I apologize for the delay in my response. I have been incredibly busy, what with Christmas coming so quickly. I am sure you will forgive me once I tell you that I have been doing much shopping for my dear sweet nieces and nephews — do not ever let them think that Aunty Cati is only ever concerned with having a good time and that she does not remember her family at these important times of the year!

It was lovely to hear about your trip to Florida. It must have been an adjustment to come back to cold, wet Boston after such a long time spent at the beach. I hear they have alligators down there, though — I am sure you were ready to escape becoming some lizard's dinner! If I ever decide to go out that way, I will be sure to ask your advice on the matter.

As to our brother, I can only hope that he plans to attend Christmas dinner at Mother's this year. After the fiasco of last year, however, I am inclined to believe that Gheorghe does not intend to have anything more to do with our family, especially with Father. Did you forget that he reminded the five of us that we are not his true children? Or his insistence that he has no son but Pavel? I understand that you and our siblings yearn for the idyllic days of our youth, but that is no longer the case — just as Gheorghe is no longer who he was even five years ago. The choices Gheorghe makes are his own, and I will stand by his decisions, even if the family feels they are a blight upon our name (certainly, a ridiculous notion!).

I do not mean to be a wet blanket, especially at this time of year. This situation with Gheorghe saddens me deeply, but I refuse to be as silent about it as the rest of our family.

I look forward to seeing you, Felix, and the children at the end of the month.


September 12, 1923

My dearest Mari,

My, but you do go on about those children of yours! I do love them, really, but can you imagine if I had my own children by now? The oldest would be six, perhaps seven years old. It gives me shivers just thinking about it. William had wanted us to have children — I am glad that never came to be. How in the world would I have time to go out on the town with the girls?

I am as busy as ever, not only at night (and how!) but with managing William’s money.
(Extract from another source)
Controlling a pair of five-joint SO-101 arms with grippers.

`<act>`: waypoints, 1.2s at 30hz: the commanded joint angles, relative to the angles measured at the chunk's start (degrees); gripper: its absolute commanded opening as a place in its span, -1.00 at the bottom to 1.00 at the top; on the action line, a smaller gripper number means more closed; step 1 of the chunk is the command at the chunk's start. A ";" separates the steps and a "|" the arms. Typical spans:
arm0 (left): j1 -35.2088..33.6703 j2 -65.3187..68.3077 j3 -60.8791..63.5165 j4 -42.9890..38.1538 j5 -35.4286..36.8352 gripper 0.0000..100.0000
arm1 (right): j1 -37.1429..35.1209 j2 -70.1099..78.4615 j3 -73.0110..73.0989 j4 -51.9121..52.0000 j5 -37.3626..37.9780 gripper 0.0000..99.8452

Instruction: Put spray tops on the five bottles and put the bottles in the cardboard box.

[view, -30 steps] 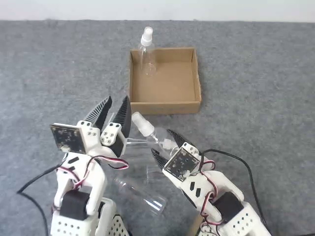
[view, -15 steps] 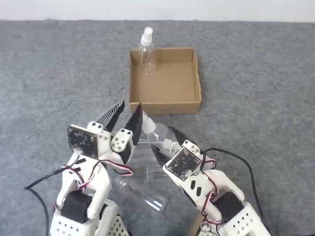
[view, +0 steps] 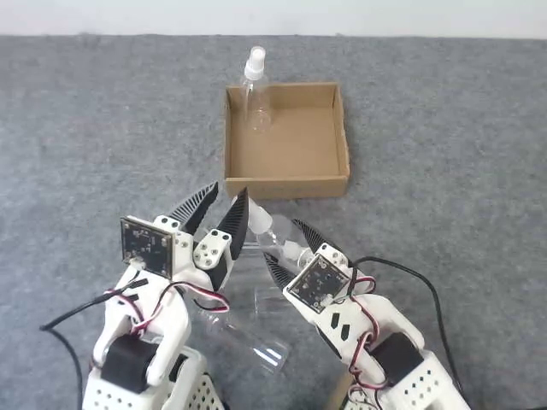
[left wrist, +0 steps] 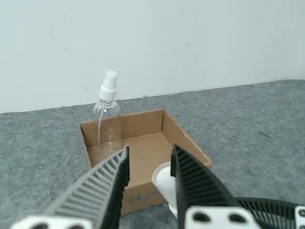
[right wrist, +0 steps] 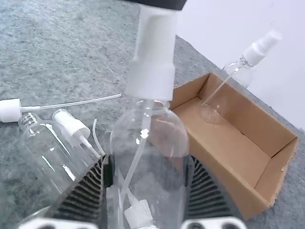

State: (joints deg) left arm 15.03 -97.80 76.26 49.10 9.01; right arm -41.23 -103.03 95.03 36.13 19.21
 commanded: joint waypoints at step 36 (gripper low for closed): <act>-4.84 0.18 -10.15 9.76 -2.11 -0.73 | 4.00 -1.01 1.23 -1.89 -3.43 -0.99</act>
State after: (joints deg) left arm 13.63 -97.63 69.23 60.44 4.09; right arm -37.54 -103.21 95.03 35.96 16.75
It is not as hard as everyone said it would be; however, it is far more time consuming than I had imagined. William had many financial advisors, who seem to think they are now mine and who wish me to purchase stocks and bonds. You know how I would prefer to use the money! I am trying to learn as I go, but I am beginning to wonder if it is time I got a financial advisor of my own.

It has been too long since we last saw each other, darling sister. Perhaps I will drive up to Connecticut next month. It ought to be lovely this time of year, what with the leaves changing.